Ohio parents often distribute their assets to children through their estate plans, but everyone, including childless or single people, has much to gain from making these final arrangements. All people have a right to declare formally how their money and possessions will be treated upon their death. People without close relatives who do not prepare a will or shift assets into a trust could likely have their estates distributed by a probate court under the state law of intestacy to distant relatives who they might not even know.
To retain control and curtail attempts by distant relatives to complicate a probate review of a deceased person's estate, a person could set up a trust. Assets that do not have beneficiary designations could be shifted into a trust that specifies how to distribute assets upon death. Heirs could include friends, living parents, a surviving spouse or a charity. Large donations to charities should involve contacting the organization while forming the plan to ensure that the charity can use the funds according to the benefactor's wishes. People can manage their own trusts while alive, but they must take care to select a capable and responsible successor trustee.

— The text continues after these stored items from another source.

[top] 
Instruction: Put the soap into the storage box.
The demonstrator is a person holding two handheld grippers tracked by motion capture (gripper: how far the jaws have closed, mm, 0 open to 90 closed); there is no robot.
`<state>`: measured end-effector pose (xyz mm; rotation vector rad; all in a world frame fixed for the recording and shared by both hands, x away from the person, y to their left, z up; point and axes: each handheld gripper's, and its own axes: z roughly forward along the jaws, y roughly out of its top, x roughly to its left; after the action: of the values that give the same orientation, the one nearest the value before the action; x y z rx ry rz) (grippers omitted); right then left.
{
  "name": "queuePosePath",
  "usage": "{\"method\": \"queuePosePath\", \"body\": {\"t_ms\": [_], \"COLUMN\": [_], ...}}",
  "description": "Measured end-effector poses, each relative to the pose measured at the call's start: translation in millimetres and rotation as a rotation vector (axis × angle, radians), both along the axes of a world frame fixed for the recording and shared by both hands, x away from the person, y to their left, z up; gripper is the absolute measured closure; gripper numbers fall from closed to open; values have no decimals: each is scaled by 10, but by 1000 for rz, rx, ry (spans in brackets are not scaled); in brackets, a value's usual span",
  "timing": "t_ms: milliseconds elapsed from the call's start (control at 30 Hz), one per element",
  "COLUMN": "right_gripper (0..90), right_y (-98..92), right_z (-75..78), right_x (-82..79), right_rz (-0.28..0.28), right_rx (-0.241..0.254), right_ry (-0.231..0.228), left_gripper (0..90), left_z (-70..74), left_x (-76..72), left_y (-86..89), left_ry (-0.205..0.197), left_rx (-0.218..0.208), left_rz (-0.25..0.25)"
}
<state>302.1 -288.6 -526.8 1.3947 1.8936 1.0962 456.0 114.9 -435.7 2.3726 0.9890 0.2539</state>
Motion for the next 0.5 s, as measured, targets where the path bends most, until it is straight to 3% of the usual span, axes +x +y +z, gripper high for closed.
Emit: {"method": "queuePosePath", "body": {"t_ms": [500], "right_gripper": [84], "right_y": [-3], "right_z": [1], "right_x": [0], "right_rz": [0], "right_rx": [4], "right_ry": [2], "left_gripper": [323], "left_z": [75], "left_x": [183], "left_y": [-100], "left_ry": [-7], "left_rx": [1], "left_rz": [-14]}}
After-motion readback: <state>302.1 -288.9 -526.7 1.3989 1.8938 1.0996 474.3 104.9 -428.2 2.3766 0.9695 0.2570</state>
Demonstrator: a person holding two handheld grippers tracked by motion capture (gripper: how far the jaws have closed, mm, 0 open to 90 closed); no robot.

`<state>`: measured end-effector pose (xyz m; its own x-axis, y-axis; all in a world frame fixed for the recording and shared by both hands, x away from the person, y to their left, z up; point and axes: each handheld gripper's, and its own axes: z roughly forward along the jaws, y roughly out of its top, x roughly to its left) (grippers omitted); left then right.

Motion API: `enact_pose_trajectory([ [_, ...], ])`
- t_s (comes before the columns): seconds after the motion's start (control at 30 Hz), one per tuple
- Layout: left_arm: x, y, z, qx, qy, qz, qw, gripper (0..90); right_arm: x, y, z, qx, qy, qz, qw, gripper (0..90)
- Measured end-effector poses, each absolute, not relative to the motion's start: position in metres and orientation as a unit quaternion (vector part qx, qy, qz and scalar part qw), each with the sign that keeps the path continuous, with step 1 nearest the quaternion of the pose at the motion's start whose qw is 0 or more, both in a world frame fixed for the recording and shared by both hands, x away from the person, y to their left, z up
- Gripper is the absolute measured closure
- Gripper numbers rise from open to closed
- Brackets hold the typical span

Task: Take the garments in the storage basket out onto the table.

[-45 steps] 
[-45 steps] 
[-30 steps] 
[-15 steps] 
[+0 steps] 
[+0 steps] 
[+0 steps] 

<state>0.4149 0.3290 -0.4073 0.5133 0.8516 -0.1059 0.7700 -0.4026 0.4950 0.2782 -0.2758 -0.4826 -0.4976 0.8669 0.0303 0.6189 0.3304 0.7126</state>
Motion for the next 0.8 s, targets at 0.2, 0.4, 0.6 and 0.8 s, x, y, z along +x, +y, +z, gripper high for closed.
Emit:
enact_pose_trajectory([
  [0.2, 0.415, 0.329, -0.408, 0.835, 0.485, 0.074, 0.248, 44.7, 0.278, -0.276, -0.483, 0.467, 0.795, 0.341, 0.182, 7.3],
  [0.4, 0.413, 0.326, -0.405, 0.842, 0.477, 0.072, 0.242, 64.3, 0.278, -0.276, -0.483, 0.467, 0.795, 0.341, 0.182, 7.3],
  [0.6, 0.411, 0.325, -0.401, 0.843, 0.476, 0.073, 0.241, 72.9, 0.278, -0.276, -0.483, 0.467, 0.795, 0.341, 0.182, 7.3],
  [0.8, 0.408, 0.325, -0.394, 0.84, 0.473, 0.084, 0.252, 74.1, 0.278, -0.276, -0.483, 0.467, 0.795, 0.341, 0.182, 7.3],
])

Aside from death, the possibility of physical or mental incapacity due to illness or injury makes an estate plan a priority for all people. A durable power of attorney or advance health care directive could provide substantial guidance if people lose the ability to make decisions or manage their own affairs.
Legal support during the estate planning process could introduce a person to useful strategies and suggestions. An attorney could inform a person about taxation issues and offer advice about how to choose a trustee. While drafting the language for the necessary documents, an attorney could strive to make the terms strong enough to withstand potential legal challenges.